[Brief]
Write out exactly the lines below that run from the one containing "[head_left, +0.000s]" through the one containing "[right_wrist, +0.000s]", both included, with no other lines.

[Data for this task]
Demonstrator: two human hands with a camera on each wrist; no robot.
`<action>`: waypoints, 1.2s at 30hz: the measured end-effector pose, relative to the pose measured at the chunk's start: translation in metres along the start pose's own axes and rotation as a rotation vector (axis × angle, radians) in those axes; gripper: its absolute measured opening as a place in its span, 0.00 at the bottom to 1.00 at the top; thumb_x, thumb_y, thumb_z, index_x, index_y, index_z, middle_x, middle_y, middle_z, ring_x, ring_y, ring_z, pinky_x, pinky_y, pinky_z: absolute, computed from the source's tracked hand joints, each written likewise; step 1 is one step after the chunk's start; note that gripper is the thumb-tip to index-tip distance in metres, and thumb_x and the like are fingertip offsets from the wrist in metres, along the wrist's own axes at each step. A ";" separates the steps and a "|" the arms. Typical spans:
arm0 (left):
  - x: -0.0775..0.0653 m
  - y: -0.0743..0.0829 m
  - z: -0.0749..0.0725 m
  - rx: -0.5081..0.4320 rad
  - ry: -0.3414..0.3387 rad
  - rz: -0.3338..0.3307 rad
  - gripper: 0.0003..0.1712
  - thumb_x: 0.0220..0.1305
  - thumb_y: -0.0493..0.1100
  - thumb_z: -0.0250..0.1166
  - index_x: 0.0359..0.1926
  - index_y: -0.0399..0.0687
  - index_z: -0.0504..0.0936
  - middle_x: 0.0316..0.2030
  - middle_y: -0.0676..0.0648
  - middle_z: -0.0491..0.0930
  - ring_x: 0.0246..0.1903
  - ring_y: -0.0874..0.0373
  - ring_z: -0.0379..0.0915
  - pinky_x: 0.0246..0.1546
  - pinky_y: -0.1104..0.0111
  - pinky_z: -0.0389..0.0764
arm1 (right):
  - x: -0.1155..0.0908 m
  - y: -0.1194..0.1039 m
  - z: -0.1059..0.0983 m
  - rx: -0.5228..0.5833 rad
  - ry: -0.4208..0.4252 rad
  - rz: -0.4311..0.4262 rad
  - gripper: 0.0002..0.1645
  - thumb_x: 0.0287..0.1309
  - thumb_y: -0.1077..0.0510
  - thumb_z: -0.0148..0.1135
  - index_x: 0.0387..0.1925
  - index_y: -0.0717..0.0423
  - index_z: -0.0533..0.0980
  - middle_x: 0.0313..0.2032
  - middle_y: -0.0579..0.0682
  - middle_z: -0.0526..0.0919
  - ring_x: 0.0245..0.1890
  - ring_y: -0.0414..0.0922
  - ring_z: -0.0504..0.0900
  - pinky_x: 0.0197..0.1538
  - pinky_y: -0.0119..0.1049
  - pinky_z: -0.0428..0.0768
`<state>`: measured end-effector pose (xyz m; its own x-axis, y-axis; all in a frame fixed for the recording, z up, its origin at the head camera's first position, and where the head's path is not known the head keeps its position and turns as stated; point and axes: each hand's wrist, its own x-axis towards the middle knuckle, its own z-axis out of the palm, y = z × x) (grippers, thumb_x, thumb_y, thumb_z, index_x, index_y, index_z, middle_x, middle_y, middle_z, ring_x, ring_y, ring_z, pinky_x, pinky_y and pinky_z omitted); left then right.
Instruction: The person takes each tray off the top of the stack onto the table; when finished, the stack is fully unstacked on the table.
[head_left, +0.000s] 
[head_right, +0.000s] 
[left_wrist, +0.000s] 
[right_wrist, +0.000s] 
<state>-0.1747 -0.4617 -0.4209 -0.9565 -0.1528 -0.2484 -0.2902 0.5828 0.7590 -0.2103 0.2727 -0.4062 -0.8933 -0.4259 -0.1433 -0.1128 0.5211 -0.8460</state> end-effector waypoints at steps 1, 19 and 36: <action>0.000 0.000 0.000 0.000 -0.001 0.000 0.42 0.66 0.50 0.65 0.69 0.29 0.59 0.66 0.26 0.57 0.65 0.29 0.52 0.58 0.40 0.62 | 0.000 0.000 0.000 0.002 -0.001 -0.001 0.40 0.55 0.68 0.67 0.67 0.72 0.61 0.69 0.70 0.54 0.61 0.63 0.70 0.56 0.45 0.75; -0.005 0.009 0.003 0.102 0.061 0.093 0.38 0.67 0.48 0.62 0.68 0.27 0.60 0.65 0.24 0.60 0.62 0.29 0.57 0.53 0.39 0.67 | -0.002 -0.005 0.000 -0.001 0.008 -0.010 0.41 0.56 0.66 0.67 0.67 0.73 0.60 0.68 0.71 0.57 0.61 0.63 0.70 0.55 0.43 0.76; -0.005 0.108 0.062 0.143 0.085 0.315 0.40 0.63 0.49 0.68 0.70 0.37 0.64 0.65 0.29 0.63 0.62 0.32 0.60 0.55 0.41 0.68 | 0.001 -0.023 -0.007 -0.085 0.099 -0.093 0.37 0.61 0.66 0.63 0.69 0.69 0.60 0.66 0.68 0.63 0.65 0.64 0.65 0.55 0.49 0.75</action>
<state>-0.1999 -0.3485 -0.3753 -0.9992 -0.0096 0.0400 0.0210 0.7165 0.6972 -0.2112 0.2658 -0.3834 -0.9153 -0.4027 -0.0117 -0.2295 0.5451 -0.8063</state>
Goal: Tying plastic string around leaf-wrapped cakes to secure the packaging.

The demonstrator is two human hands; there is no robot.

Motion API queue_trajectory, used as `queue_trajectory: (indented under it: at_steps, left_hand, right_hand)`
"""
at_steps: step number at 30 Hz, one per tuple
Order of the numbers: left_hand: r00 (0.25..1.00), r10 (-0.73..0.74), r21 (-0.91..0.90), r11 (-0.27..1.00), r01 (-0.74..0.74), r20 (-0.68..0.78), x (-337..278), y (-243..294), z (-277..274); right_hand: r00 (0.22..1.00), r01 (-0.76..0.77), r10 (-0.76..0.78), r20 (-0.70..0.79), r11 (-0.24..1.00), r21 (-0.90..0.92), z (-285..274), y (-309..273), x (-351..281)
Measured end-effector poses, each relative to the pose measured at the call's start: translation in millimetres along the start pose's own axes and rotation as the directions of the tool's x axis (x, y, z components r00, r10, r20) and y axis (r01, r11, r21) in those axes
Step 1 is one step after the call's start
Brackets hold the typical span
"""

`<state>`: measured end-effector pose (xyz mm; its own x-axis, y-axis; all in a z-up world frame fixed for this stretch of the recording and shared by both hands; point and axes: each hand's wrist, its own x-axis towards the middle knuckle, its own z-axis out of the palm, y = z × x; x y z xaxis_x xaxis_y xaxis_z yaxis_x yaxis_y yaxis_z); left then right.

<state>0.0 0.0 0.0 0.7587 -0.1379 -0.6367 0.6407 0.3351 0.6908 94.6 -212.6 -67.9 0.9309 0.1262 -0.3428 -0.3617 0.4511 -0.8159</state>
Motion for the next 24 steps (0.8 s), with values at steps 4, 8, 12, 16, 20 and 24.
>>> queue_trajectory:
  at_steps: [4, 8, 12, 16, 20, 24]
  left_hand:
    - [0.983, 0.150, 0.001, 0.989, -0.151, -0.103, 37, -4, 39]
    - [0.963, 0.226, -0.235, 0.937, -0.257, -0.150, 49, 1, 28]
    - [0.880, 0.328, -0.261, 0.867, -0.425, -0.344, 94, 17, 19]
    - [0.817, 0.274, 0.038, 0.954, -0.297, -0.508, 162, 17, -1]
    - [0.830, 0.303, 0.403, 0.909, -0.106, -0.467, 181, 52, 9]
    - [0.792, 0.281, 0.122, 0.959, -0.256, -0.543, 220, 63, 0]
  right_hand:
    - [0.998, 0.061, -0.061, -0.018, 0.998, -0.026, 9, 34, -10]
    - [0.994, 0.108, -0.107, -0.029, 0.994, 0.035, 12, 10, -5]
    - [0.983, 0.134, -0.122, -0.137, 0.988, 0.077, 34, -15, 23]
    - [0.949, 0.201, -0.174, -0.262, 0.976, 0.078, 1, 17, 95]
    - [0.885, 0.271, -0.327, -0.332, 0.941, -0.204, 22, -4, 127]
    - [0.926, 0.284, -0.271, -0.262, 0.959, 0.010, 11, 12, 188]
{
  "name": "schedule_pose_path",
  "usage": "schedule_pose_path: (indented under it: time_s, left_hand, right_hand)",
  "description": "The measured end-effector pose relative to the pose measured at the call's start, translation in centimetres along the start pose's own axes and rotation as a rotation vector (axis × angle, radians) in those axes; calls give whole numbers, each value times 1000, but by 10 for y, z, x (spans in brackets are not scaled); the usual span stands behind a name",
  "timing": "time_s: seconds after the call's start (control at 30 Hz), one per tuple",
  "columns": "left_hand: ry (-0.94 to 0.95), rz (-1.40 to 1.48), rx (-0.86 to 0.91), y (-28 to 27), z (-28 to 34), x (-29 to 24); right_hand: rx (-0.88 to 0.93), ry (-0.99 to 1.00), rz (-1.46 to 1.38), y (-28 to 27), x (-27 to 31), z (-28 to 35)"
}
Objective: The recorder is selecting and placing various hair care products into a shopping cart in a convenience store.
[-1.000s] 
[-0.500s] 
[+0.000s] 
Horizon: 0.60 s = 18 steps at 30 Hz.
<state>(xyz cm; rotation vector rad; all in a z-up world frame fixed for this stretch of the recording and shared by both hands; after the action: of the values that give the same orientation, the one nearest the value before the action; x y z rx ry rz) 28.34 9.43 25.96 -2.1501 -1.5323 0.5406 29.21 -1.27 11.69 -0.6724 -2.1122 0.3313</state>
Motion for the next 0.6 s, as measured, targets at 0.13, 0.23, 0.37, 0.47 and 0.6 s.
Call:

[Written reply]
[head_left, +0.000s] 
[head_right, +0.000s] 
[left_wrist, +0.000s] 
[right_wrist, +0.000s] 

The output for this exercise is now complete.